- [WORK TASK] Copy out each line below verbatim, skipping any picture.

- [MATERIAL PROVIDED]

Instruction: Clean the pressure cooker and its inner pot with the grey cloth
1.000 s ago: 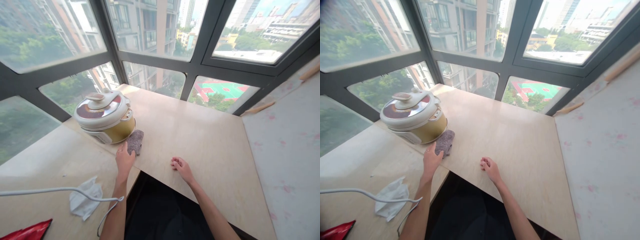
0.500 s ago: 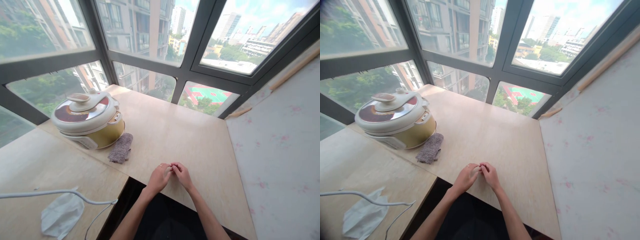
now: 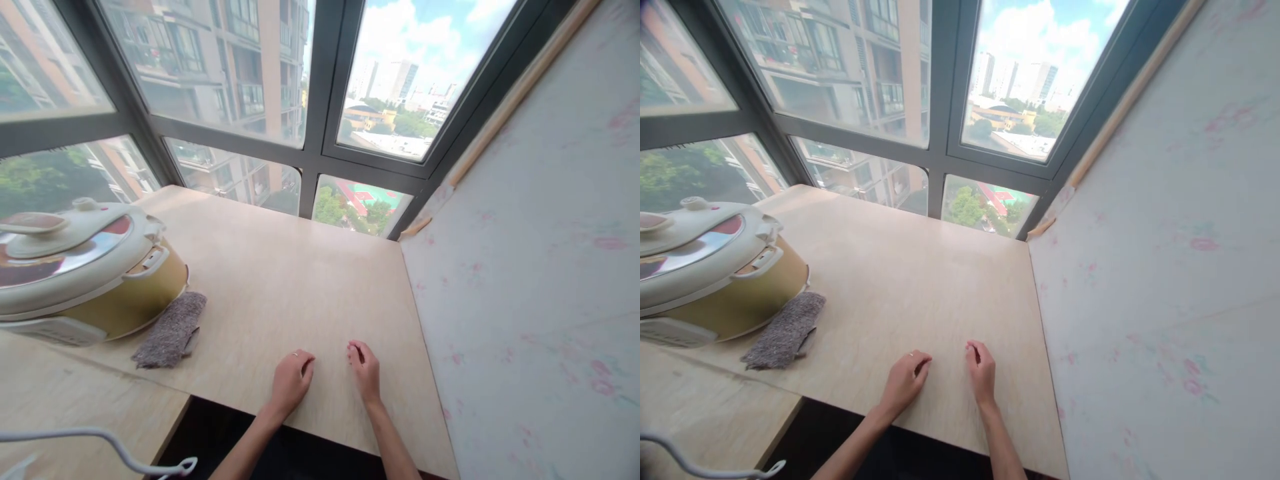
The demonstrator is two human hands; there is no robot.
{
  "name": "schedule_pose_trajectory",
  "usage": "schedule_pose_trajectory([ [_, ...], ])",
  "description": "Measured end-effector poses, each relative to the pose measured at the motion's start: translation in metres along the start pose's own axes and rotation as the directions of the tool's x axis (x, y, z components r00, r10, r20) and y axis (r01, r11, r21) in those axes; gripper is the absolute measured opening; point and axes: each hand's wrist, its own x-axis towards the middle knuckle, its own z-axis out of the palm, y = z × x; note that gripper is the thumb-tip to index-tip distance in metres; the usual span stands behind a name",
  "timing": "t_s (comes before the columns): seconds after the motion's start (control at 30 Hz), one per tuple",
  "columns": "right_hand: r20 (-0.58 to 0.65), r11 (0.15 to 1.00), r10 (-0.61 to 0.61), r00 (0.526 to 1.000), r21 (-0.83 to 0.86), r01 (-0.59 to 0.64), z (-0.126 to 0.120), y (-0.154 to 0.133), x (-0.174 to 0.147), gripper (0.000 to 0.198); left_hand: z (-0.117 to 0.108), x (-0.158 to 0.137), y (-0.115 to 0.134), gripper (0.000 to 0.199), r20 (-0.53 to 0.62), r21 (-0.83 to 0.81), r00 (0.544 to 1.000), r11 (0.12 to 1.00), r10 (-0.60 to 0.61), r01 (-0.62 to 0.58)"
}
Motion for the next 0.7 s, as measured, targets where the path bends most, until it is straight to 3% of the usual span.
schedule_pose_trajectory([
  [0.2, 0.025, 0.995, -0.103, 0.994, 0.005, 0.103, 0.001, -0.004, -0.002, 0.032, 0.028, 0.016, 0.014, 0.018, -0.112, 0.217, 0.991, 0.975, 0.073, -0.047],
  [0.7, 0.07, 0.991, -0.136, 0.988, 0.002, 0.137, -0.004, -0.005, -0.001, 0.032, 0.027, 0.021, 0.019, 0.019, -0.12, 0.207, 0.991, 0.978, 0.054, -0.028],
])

- [EXERCISE ANSWER]
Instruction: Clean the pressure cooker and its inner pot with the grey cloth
1.000 s ago: 
0.500 s ago: 
now: 
The demonstrator is two human hands; there is no robot.
{
  "name": "schedule_pose_trajectory",
  "usage": "schedule_pose_trajectory([ [_, ...], ])",
  "description": "Measured end-effector poses, each relative to the pose measured at the motion's start: translation in metres along the start pose's own axes and rotation as the directions of the tool's x axis (x, y, z components r00, r10, r20) and y axis (r01, r11, r21) in those axes; gripper is the absolute measured opening; point and axes: each hand's wrist, its own x-axis towards the middle knuckle, its own z-axis out of the palm, y = z × x; note that gripper is the thumb-tip to index-tip distance in metres; the usual span stands behind a name",
  "timing": "t_s (comes before the columns): seconds after the motion's start (control at 30 Hz), one per tuple",
  "columns": "right_hand: r20 (-0.58 to 0.65), r11 (0.15 to 1.00), r10 (-0.61 to 0.61), r00 (0.526 to 1.000), r21 (-0.83 to 0.86), r01 (-0.59 to 0.64), z (-0.126 to 0.120), y (-0.154 to 0.133), x (-0.174 to 0.147), gripper (0.000 to 0.198); left_hand: z (-0.117 to 0.108), x (-0.158 to 0.137), y (-0.115 to 0.134), gripper (0.000 to 0.199), r20 (-0.53 to 0.62), r21 (-0.83 to 0.81), r00 (0.544 to 1.000), r11 (0.12 to 1.00), r10 (-0.60 to 0.61), r01 (-0.62 to 0.58)"
}
Motion for the next 0.7 s, as measured, targets where the path bends most, until it is straight to 3% of the usual span.
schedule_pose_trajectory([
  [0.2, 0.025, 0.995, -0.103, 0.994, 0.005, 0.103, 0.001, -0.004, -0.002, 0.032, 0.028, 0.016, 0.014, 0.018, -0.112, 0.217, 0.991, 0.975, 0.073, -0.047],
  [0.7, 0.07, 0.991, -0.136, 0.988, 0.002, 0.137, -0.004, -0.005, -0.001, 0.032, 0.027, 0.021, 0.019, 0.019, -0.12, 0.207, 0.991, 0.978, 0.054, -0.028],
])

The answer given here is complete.